*Exercise prompt:* Using the data beneath, show every line that includes the word "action".
:: Data extract ::
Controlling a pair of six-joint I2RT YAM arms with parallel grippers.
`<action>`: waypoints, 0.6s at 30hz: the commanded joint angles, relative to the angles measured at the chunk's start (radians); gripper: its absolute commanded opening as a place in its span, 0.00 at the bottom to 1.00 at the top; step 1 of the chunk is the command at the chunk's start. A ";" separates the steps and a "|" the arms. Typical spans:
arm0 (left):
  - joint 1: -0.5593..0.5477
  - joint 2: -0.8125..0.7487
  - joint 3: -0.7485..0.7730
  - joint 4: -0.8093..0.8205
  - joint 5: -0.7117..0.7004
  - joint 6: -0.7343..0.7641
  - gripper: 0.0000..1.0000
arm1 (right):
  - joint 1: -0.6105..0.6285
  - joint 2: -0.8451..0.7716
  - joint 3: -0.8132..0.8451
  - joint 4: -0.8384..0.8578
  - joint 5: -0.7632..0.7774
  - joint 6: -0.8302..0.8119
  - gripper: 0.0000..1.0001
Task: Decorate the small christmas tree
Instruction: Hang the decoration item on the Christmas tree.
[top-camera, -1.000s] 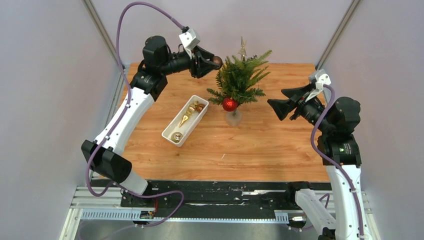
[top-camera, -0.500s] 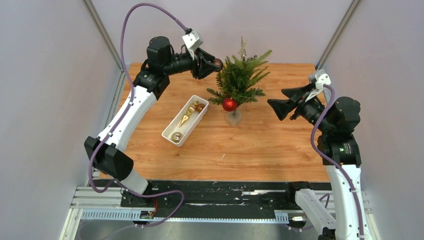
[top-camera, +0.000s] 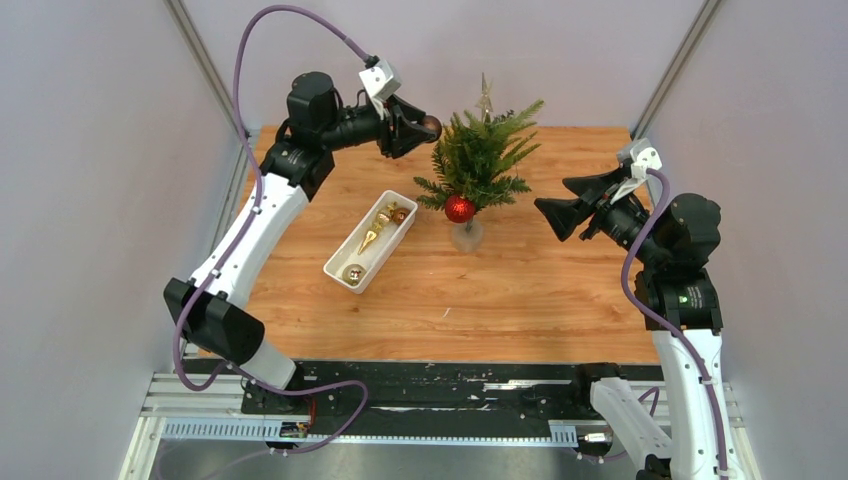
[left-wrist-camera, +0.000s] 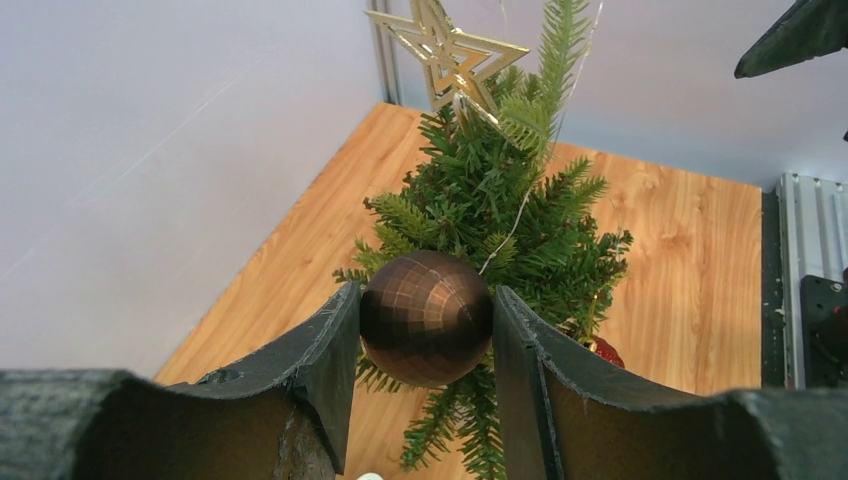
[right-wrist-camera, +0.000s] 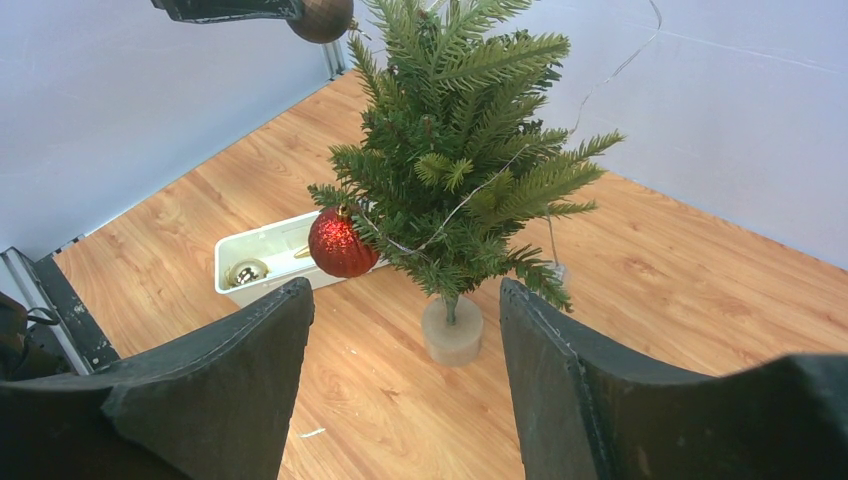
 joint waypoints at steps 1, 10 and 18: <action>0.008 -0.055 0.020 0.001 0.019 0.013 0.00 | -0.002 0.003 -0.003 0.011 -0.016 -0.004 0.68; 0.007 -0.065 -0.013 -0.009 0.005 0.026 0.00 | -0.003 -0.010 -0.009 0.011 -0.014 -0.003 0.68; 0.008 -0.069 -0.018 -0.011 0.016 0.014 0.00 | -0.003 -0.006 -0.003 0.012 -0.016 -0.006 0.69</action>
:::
*Output for this task:*
`<action>`: waypoints, 0.6s at 30hz: the commanded joint angles, relative to the angles measured at the chunk's start (radians); gripper: its absolute commanded opening as a place in its span, 0.00 at the bottom to 1.00 at the top; step 1 of the chunk is the command at the chunk's start. A ";" separates the steps and a "|" the arms. Typical spans:
 joint waypoints at steps 1, 10 and 18: <action>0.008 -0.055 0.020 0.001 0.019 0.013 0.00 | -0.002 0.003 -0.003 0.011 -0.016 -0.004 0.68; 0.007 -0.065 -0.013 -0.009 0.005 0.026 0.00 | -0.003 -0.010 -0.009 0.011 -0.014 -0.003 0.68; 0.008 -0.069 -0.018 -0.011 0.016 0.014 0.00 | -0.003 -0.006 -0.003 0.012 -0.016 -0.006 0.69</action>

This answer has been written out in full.